Write out the data again in full, keeping every character the same.

_INFORMATION SUPPLIED_:
--------------------------------------------------
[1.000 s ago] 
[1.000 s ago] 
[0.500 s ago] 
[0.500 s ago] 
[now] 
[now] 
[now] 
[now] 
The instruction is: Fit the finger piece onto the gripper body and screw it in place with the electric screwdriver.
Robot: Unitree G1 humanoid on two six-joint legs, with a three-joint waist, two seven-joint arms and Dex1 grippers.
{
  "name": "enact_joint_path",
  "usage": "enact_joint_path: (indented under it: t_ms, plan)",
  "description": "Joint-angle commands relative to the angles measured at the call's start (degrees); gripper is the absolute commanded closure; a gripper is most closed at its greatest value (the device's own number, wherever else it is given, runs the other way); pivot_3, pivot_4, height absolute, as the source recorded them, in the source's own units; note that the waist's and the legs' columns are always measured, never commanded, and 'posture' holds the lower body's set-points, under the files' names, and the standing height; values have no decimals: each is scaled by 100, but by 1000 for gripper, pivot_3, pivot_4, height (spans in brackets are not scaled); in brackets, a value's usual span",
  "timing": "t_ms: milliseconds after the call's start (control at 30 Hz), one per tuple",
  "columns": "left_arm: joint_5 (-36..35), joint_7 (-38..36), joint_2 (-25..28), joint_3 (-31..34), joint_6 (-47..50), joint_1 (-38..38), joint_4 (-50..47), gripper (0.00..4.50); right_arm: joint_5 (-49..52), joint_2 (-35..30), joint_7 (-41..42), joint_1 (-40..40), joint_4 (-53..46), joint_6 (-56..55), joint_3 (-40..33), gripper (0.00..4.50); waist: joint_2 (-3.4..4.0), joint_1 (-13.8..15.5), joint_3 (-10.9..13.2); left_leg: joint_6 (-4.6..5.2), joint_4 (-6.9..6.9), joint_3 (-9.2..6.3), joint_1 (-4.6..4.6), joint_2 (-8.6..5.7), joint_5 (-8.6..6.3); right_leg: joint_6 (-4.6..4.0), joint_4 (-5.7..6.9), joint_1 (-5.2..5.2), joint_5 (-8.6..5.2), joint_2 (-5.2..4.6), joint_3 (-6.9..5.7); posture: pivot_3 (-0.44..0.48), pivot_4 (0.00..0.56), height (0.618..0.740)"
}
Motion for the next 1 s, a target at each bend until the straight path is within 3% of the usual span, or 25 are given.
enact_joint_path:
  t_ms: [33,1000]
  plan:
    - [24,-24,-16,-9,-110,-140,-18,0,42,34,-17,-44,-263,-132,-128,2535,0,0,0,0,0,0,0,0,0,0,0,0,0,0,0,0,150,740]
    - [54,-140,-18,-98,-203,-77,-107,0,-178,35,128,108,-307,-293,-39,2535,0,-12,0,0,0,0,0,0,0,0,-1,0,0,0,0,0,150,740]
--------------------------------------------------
_THE COMPLETED TASK_:
[1.000 s ago] 
[1.000 s ago] 
[0.500 s ago] 
[0.500 s ago] 
[now] 
[now] 
[now] 
[now] 
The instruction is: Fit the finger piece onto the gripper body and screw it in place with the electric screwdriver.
Robot: Unitree G1 humanoid on two six-joint legs, with a three-joint waist, two seven-joint arms and Dex1 grippers.
{
  "name": "enact_joint_path",
  "usage": "enact_joint_path: (indented under it: t_ms, plan)",
  "description": "Joint-angle commands relative to the angles measured at the call's start (degrees); gripper is the absolute commanded closure; a gripper is most closed at its greatest value (the device's own number, wherever else it is given, runs the other way); pivot_3, pivot_4, height absolute, as the source recorded them, in the source's own units; note that the waist's and the legs' columns are always measured, never commanded, and 'posture' holds the lower body's set-points, under the files' names, and the standing height; values have no decimals: each is scaled by 100, but by 1000 for gripper, pivot_3, pivot_4, height (spans in brackets are not scaled); in brackets, a value's usual span",
  "timing": "t_ms: milliseconds after the call's start (control at 30 Hz), one per tuple",
  "columns": "left_arm: joint_5 (-36..35), joint_7 (-38..36), joint_2 (-25..28), joint_3 (-31..34), joint_6 (-47..50), joint_1 (-38..38), joint_4 (-50..47), gripper (0.00..4.50); right_arm: joint_5 (-49..52), joint_2 (-35..30), joint_7 (-41..42), joint_1 (-40..40), joint_4 (-53..46), joint_6 (-56..55), joint_3 (-40..33), gripper (0.00..4.50); waist: joint_2 (-3.4..4.0), joint_1 (-13.8..15.5), joint_3 (-10.9..13.2); left_leg: joint_6 (-4.6..5.2), joint_4 (-6.9..6.9), joint_3 (-9.2..6.3), joint_1 (-4.6..4.6), joint_2 (-8.6..5.7), joint_5 (-8.6..6.3); right_leg: joint_6 (-4.6..4.0), joint_4 (-5.7..6.9), joint_1 (-5.2..5.2), joint_5 (-8.6..5.2), joint_2 (-5.2..4.6), joint_3 (-6.9..5.7); posture: pivot_3 (-0.44..0.48), pivot_4 (0.00..0.56), height (0.618..0.740)"
}
Motion for the next 1 s, a target at each bend until the straight path is within 3% of the usual span, or 25 are given.
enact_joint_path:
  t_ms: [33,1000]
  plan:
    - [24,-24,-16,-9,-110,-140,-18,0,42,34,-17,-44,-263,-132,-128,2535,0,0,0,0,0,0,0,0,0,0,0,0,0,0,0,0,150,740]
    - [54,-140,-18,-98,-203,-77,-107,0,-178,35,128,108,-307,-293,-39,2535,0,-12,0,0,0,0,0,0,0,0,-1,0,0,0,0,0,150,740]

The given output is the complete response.